Monday, June 05, 2006

Ugly Parent Syndrome

Ugly parents have kept their heads down lately. Fewer appearances in court and fewer appalling scenes on TV could lead to the conclusion that all is rosy on the chilly junior sidelines of winter sport in my fair state. Sadly, this is not the case.
Ugly parent syndrome has morphed. It does not appear often in a court-appearance, black-eye kind of way: these are the sporting shames that make headlines and provide fodder for trashy current affairs shows. The problem has become more sinister and more common than that.
A mum makes a personal, racist snipe to a linesman when he hovers close enough to hear.
A dad refuses to applaud spectacular play from the opposition. A parent mutters post-match about lousy calls and being robbed. Another scowls at the opposition coach.

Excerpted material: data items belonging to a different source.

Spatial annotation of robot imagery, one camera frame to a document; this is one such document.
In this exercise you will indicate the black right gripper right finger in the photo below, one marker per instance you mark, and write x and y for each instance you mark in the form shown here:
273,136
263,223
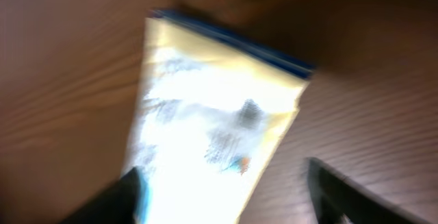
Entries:
335,199

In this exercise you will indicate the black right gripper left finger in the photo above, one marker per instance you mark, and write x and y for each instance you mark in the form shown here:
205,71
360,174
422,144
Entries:
124,201

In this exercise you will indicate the yellow snack bag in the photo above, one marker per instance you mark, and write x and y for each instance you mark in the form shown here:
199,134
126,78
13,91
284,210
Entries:
212,108

On the sport fields and courts, particularly in the teenage groupings when childhood ambitions must become reality or fade forever, there is a level of parent and player anger, frustration and crankiness not seen previously. While most players put on their uniforms and roll up for their team simply because they love to play, the pall of bad sportsmanship is palpable and affects everyone. Too often, filthy language and rude gestures are directed at umpires and referees, and at junior level that can be a boy or girl of 14 years. Does the match fee many refs receive pay for the misery such confrontations bring? I seriously doubt it.

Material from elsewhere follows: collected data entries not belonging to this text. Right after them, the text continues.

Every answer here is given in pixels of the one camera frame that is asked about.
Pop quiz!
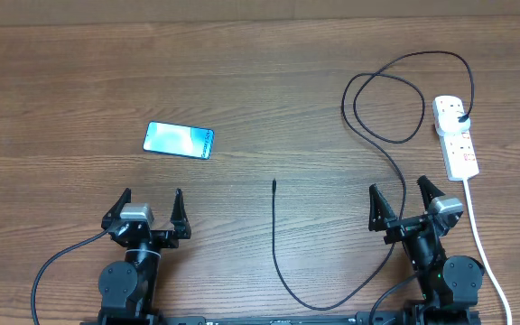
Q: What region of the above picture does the white power strip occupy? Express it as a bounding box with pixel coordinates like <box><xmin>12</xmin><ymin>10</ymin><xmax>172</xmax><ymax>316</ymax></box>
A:
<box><xmin>432</xmin><ymin>96</ymin><xmax>479</xmax><ymax>181</ymax></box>

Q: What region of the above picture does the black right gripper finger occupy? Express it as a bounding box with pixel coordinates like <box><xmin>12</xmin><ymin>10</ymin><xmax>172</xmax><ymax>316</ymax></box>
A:
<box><xmin>368</xmin><ymin>184</ymin><xmax>397</xmax><ymax>231</ymax></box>
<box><xmin>417</xmin><ymin>175</ymin><xmax>445</xmax><ymax>211</ymax></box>

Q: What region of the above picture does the black USB charging cable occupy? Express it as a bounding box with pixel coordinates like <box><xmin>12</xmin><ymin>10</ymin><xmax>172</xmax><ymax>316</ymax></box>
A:
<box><xmin>271</xmin><ymin>50</ymin><xmax>476</xmax><ymax>312</ymax></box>

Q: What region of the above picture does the white power strip cord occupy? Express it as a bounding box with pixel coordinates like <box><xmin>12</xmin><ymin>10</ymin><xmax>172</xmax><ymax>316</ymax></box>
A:
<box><xmin>461</xmin><ymin>178</ymin><xmax>514</xmax><ymax>325</ymax></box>

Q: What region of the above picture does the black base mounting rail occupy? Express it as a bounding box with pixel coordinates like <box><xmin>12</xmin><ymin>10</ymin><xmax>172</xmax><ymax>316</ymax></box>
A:
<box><xmin>80</xmin><ymin>311</ymin><xmax>482</xmax><ymax>325</ymax></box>

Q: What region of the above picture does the white charger plug adapter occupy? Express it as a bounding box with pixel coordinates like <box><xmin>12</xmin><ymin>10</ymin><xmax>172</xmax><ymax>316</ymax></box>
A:
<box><xmin>435</xmin><ymin>110</ymin><xmax>471</xmax><ymax>136</ymax></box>

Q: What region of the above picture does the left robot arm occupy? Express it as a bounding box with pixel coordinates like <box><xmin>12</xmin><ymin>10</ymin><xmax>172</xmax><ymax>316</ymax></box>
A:
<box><xmin>97</xmin><ymin>189</ymin><xmax>191</xmax><ymax>324</ymax></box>

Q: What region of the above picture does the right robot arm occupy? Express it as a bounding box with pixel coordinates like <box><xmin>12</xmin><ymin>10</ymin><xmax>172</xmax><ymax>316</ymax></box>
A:
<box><xmin>357</xmin><ymin>176</ymin><xmax>485</xmax><ymax>325</ymax></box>

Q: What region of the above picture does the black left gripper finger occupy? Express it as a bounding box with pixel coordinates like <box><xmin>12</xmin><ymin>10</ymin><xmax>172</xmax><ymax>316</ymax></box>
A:
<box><xmin>170</xmin><ymin>188</ymin><xmax>189</xmax><ymax>225</ymax></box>
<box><xmin>103</xmin><ymin>188</ymin><xmax>132</xmax><ymax>221</ymax></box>

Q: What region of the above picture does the blue screen Galaxy smartphone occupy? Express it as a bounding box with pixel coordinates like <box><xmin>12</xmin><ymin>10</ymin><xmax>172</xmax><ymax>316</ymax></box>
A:
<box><xmin>143</xmin><ymin>121</ymin><xmax>215</xmax><ymax>160</ymax></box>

All sports have codes of conduct for parents as well as players. It was an idea pioneered by the Brisbane junior football leauge a decade-and-a-half ago and has been adopted nationally. That football code is closest to winning the war against ugly parents and poor sportsmanship, perhaps because it has been nipping sideline abuse in the bud for the longest. Parents have been forced to sign yearly codes of conduct for more than a decade. They must attend a behaviour expectation course before their treasures take to the field if they are to yahoo and yippee on the sidelines. Parents can be banned from matches. Unruly players can be deregistered. Ground marshals were brought in to stand on bad behaviour before the biffing began and their presence is working. Clearly indicating to parents that they cannot live out their sporting fantasy through their children translates to better behaviour from the kids, and has contributed to the massive increase in junior players signing on. Parents must get serious about rediscovering the fun a child's sport can bring – before alarm bells become the full-time siren for junior sport as we know it.